The MKID Data Pipeline
The MKID Pipeline

Data reduction pipeline for Mazinlab MKID instruments - see also The MKID Pipeline paper for further detail.


Pipeline Quick Start Guide

Move to a directory you would like to play around in, activate your pipeline environment with

conda activate pipeline

and run:

mkidpipe --init

This will create three YAML config files (NB "_default" will be appended if the file already exists):

  1. pipe.yaml - The pipeline global configuration file.
  2. data.yaml - A sample dataset. You'll need to redefine this with your actual data.
  3. out.yaml - A sample output configuration. You'll need to redefine this as well.

Each of these files contains extensive comments and irrelevant settings (or those for which the defaults are fine) may be omitted. More details for pipe.yaml are in mkidpipeline.pipeline and mkidpipeline.steps.<stepname>. More details for the other two are in mkidpipeline.config. Data and output yaml files can be vetted with helpful errors by running

mkidpipe --vet in the directory containing your three files.

To build and reduce this dataset open the pipe.yaml and make sure you are happy with the default paths, these should be sensible if you are working on GLADoS. On dark you'll want to change the darkdata folder to data. If the various output paths don't exist they will be created, though permissions issues could cause unexpected results. Using a shared database location might save you some time and is strongly encouraged at least across all of your pipeline runs (consider collaborating even with other users)! Outputs will be placed into a generated directory structure under out and WILL clobber existing files with the same name.

The flow section of the pipe.yaml (see also below) lists all of the pipeline steps that will be executed when doing the reduction. Here you may comment out or delete all steps you do not wish to run. For example to run all steps except the cosmiccal and speccal, the flow will look like this:

- buildhdf
- attachmeta
- wavecal
  #- cosmiccal
- pixcal
- flatcal
- wcscal
  #- speccal

Note that buildhdf, attachmeta, and wavecal need to be run for all reductions or else you will run into unexpected behavior.

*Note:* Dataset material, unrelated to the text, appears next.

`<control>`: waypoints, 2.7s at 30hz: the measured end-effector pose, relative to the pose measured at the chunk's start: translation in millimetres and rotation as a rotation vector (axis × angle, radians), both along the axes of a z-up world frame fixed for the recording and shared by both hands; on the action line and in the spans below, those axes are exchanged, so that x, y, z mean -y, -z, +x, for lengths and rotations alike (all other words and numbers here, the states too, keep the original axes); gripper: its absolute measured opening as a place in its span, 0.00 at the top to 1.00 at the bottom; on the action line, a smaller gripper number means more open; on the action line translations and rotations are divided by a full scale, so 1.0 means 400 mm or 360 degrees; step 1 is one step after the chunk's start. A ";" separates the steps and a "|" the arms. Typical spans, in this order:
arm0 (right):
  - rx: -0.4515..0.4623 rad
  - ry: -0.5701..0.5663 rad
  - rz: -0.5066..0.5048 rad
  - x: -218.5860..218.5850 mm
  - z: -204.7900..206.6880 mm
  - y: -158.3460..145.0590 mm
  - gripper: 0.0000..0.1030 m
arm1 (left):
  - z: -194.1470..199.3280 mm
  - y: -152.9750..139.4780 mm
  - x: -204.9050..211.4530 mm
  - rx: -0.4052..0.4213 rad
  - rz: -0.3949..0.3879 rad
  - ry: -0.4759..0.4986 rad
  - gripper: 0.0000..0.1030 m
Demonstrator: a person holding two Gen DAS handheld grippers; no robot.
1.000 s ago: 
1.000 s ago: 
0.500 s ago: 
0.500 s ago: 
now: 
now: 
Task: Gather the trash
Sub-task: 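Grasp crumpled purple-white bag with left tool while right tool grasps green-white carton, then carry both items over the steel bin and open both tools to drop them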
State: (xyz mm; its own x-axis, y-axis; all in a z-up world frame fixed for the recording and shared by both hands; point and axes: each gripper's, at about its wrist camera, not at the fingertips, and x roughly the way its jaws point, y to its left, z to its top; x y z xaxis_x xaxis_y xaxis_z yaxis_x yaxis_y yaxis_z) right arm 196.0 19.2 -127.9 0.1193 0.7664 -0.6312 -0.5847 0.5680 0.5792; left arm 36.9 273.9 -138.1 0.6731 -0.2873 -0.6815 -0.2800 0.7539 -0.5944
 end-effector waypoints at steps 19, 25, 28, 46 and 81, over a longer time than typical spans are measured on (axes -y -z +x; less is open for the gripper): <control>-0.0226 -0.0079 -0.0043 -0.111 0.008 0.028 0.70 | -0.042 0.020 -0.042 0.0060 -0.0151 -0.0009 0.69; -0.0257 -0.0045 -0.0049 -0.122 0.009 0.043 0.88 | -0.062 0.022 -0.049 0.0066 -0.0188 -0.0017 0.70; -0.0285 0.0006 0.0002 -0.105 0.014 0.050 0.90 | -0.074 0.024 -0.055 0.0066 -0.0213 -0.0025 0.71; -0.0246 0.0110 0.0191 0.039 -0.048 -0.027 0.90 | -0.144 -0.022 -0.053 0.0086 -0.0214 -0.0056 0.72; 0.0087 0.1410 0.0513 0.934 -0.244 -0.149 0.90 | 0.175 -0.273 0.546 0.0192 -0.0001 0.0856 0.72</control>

To generate all necessary directories as specified in the paths section of the pipe.yaml, run

mkidpipe --make-dir

NOTE: The default values for these paths will need to be changed to point to the appropriate location for your machine.

To run the full calibration pipeline and generate specified outputs, use

mkidpipe --make-outputs in the directory containing the three yaml files.

See mkidpipe --help for more options, including how to run a single step or specify yaml files in different directories.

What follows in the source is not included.